#### WHAT THE TASK REQUIRES
Every line of the listing should be retyped exactly, but none of the pictures should be.

#### DATASET CONTENT
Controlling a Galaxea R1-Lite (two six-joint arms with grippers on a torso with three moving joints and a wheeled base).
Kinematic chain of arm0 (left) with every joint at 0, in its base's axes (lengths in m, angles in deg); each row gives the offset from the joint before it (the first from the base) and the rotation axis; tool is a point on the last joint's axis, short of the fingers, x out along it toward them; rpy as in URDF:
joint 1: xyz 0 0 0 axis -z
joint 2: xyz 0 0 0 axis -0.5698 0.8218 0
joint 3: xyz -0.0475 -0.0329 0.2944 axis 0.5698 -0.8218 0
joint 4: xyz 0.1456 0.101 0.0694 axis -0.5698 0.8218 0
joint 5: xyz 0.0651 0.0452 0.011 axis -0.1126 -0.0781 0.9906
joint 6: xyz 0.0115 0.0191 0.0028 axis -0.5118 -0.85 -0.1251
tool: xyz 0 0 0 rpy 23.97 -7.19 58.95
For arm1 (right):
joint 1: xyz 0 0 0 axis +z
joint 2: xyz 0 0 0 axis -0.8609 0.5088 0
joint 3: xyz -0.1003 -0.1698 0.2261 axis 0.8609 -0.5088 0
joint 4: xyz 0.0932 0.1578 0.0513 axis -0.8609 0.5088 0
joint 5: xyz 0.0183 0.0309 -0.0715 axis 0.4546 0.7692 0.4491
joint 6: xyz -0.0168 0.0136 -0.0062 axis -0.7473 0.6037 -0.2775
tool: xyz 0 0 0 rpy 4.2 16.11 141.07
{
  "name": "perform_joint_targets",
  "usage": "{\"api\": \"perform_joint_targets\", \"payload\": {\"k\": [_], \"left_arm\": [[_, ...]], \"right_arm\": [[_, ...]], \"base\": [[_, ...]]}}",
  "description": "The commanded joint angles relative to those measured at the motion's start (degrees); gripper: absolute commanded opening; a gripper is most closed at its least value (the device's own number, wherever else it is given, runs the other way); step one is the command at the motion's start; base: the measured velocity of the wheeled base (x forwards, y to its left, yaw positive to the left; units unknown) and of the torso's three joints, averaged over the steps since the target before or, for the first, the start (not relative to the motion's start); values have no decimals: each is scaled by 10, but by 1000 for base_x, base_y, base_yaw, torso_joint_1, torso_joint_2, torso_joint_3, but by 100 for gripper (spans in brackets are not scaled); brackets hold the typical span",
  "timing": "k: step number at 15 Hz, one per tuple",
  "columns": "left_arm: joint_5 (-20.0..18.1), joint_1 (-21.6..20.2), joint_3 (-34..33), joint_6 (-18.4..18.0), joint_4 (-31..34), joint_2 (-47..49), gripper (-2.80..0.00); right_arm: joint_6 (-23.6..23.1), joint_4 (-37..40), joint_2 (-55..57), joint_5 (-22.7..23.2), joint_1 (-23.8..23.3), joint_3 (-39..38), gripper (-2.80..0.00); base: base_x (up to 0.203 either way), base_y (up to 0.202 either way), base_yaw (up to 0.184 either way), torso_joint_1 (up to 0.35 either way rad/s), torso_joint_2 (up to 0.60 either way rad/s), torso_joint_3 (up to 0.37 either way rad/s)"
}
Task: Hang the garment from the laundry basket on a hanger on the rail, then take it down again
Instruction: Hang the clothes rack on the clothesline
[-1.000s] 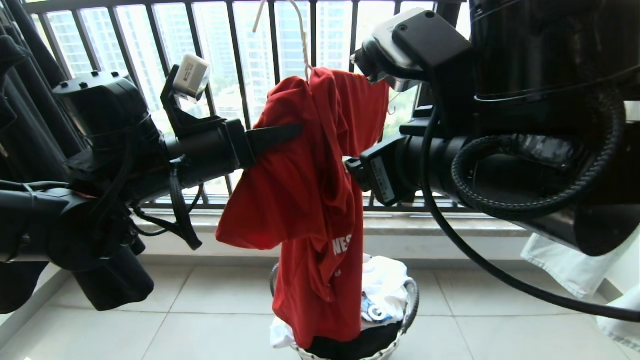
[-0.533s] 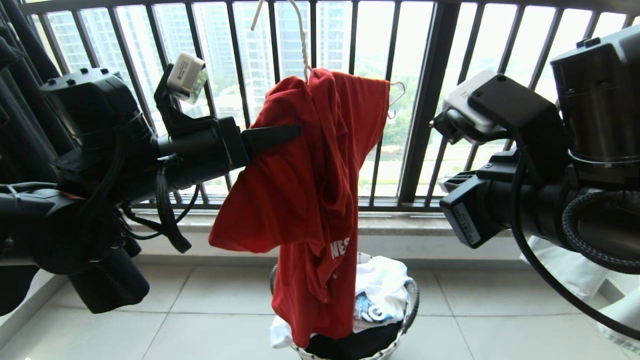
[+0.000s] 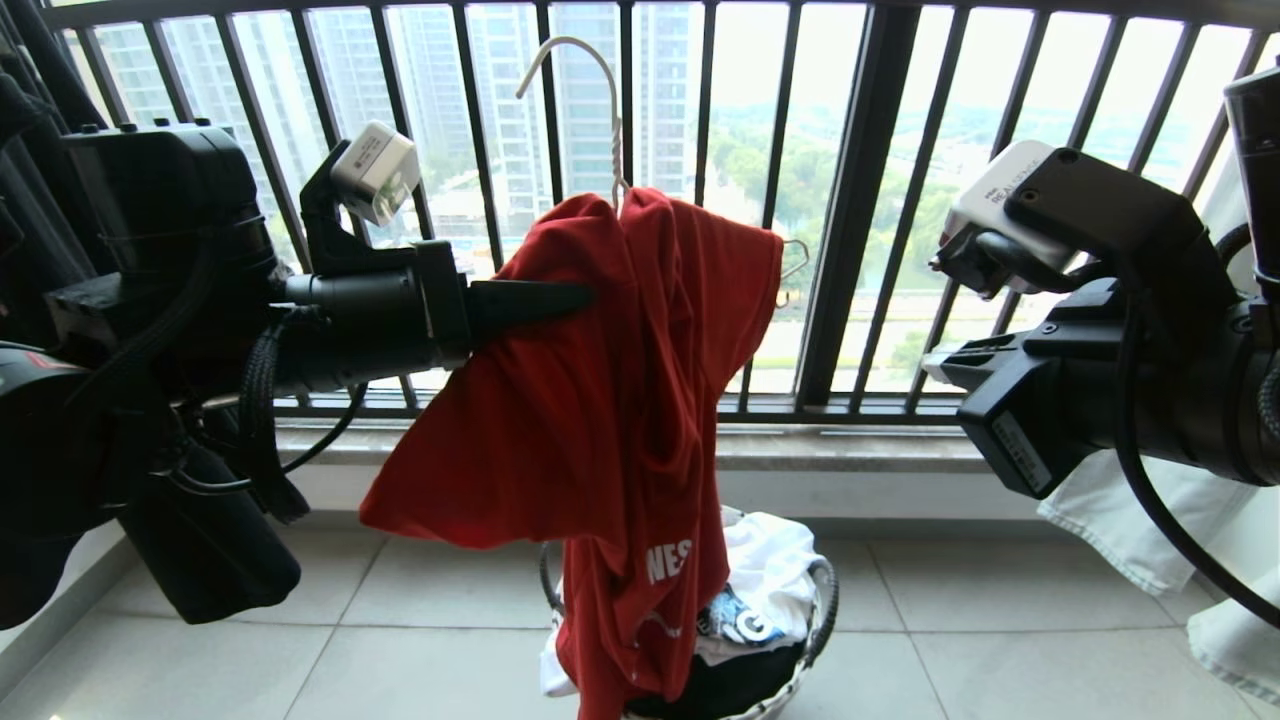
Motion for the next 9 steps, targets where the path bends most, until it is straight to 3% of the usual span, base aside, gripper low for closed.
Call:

#### OUTPUT FOR THIS TASK
Controlling a Galaxea R1-Lite (two six-joint arms with grippers on a torso with three moving joints and a wheeled base).
Kinematic chain of arm0 (left) with every joint at 0, in its base's axes (lengths in m, angles in deg); each row gives the offset from the joint before it (the first from the base) and the rotation axis; tool is a point on the last joint's axis, short of the fingers, x out along it toward them; rpy as in URDF:
joint 1: xyz 0 0 0 axis -z
joint 2: xyz 0 0 0 axis -0.5698 0.8218 0
joint 3: xyz -0.0475 -0.0329 0.2944 axis 0.5698 -0.8218 0
joint 4: xyz 0.1456 0.101 0.0694 axis -0.5698 0.8218 0
joint 5: xyz 0.0651 0.0452 0.011 axis -0.1126 -0.0781 0.9906
joint 6: xyz 0.0115 0.0191 0.0028 axis -0.5118 -0.85 -0.1251
tool: xyz 0 0 0 rpy 23.97 -7.19 58.95
For arm1 (right):
joint 1: xyz 0 0 0 axis +z
joint 2: xyz 0 0 0 axis -0.8609 0.5088 0
joint 3: xyz -0.1003 -0.1698 0.2261 axis 0.8609 -0.5088 0
joint 4: xyz 0.0932 0.1578 0.0513 axis -0.8609 0.5088 0
joint 5: xyz 0.0183 0.0309 -0.0715 axis 0.4546 0.7692 0.4491
joint 6: xyz -0.0168 0.0136 -0.0062 axis -0.7473 0.6037 -0.2775
tool: xyz 0 0 0 rpy 4.2 16.11 141.07
{
  "name": "perform_joint_targets",
  "usage": "{\"api\": \"perform_joint_targets\", \"payload\": {\"k\": [_], \"left_arm\": [[_, ...]], \"right_arm\": [[_, ...]], \"base\": [[_, ...]]}}",
  "description": "The commanded joint angles relative to those measured at the motion's start (degrees); gripper: absolute commanded opening; a gripper is most closed at its least value (the device's own number, wherever else it is given, runs the other way); step one is the command at the motion's start; base: the measured velocity of the wheeled base (x forwards, y to its left, yaw positive to the left; units unknown) and of the torso's three joints, averaged over the steps since the target before or, for the first, the start (not relative to the motion's start); values have no decimals: each is scaled by 10, but by 1000 for base_x, base_y, base_yaw, torso_joint_1, torso_joint_2, torso_joint_3, but by 100 for gripper (spans in brackets are not scaled); brackets hold the typical span",
  "timing": "k: step number at 15 Hz, one per tuple",
  "columns": "left_arm: joint_5 (-20.0..18.1), joint_1 (-21.6..20.2), joint_3 (-34..33), joint_6 (-18.4..18.0), joint_4 (-31..34), joint_2 (-47..49), gripper (-2.80..0.00); right_arm: joint_6 (-23.6..23.1), joint_4 (-37..40), joint_2 (-55..57), joint_5 (-22.7..23.2), joint_1 (-23.8..23.3), joint_3 (-39..38), gripper (-2.80..0.00); base: base_x (up to 0.203 either way), base_y (up to 0.202 either way), base_yaw (up to 0.184 either way), torso_joint_1 (up to 0.35 either way rad/s), torso_joint_2 (up to 0.60 either way rad/s), torso_joint_3 (up to 0.37 either way rad/s)"
}
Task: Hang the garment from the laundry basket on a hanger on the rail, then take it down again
Instruction: Hang the clothes rack on the clothesline
[-1.000s] 
[-0.533s] 
[+0.000s] 
Motion for the next 9 steps, targets where the path bends most, until it is straight to 3% of the usual span, base aside, gripper low for closed.
Call:

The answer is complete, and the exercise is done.